Unfortunately, for technical reason it is usually not possible to split our 64×64 system into two 32×32 systems and obtain an answer to the 64×64 system. Instead, the following algorithm is what actually happens:

- 1) Begin with an approximate solution of the 64×64 system.
- 2) From the 64×64 system, create two 32×32 systems to improve the approximate solution.
- 3) Solve the two 32×32 systems.
- 4) Put the two 32×32 solutions "together" to improve the approximate solution to the 64×64 system.
- 5) If the solution isn't very good yet, repeat from 2.

There are two ways in which this can be better than solving the base 64×64 system.

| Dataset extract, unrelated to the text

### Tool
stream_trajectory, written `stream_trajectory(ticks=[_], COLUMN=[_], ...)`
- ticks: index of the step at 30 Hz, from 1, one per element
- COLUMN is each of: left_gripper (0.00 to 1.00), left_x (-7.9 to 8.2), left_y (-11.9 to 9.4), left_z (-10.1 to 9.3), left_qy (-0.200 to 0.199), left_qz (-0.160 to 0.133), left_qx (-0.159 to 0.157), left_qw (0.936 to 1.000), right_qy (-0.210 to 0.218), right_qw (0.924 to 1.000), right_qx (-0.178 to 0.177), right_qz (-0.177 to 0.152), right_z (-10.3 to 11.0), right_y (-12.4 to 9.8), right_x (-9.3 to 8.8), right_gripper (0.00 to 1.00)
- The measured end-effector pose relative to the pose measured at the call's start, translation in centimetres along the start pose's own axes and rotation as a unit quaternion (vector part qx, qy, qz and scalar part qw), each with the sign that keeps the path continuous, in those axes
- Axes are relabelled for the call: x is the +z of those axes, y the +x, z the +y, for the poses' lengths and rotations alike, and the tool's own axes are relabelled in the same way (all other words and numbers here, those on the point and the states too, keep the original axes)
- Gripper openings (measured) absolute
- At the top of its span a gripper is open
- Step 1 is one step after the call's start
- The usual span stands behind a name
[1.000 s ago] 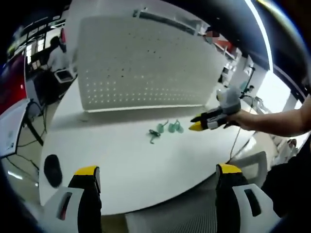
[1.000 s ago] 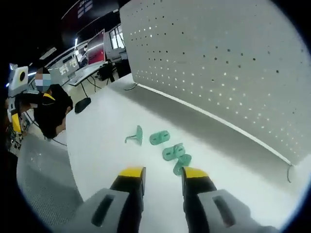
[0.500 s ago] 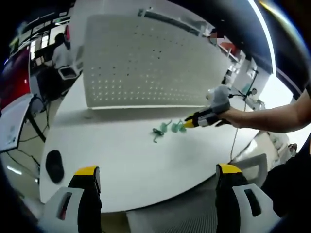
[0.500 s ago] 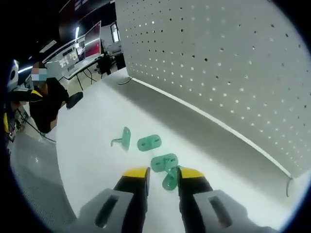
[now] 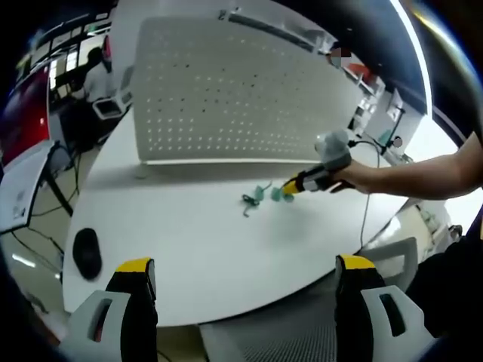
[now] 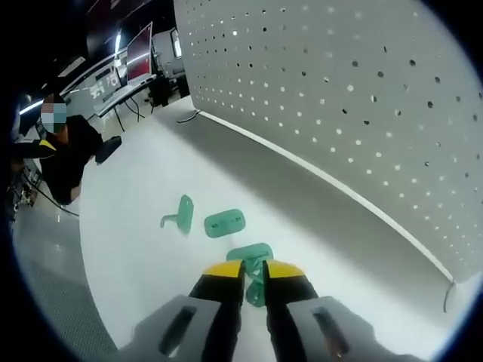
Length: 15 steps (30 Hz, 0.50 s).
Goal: Insert the hook assembly into the mounting plate slot until the hook locks in place.
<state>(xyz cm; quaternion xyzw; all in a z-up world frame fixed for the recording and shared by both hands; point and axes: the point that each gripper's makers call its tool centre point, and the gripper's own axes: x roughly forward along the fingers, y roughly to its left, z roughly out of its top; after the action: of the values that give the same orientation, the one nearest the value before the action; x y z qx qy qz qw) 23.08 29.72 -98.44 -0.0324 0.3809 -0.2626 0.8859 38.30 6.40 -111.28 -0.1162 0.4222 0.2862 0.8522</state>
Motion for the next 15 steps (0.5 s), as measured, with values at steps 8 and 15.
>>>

First, if the number of repetitions of the algorithm is small, solving two 32×32 systems may be more efficient than solving a 64×64 system. Second, the two 32×32 systems need not be solved on the same computer, so this algorithm can be run in *parallel* to use the power of multiple computers.

In fact, solving two 32×32 systems instead of a 64×64 system on a single computer (without using parallelism) is unlikely to be efficient. However, if we use more than two subdomains, the picture can change. For instance, we could use four 16×16 problems, and there's a chance that solving these will be better than solving a single 64×64 problem even if the domain decomposition algorithm needs to iterate a few times.

## A technical example

Here we assume that the reader is familiar with partial differential equations.

We will be solving the partial differential equation

*u*_{xx}+*u*_{yy}=*f*(**)

The boundary condition is boundedness at infinity.

We decompose the domain **R**^{2} into two overlapping subdomains H_{1} = (− ∞,1] × **R** and H_{2} = [0,+ ∞) × **R**. In each subdomain, we will be solving a BVP of the form:

*u*^{( j )}_{xx}+*u*^{( j )}_{yy}=*f*in H_{j}*u*^{( j )}(*x*_{j},*y*) =*g*(*y*)

where *x*_{1} = 1 and *x*_{2} = 0 and taking boundedness at infinity as the other boundary condition. We denote the solution *u*^{( j )} of the above problem by S(*f*,*g*). Note that S is bilinear.

The Schwarz algorithm proceeds as follows:

- Start with approximate solutions
*u*^{( 1 )}_{0}and*u*^{( 2 )}_{0}of the PDE in subdomains H_{1}and H_{2}respectively. Initialize*k*to 1. - Calculate
*u*^{( j )}_{k + 1}= S(*f*,*u*^{(3 − j)}_{k}(*x*_{j})) with*j*= 1,2. - Increase
*k*by one and repeat 2 until sufficient precision is achieved.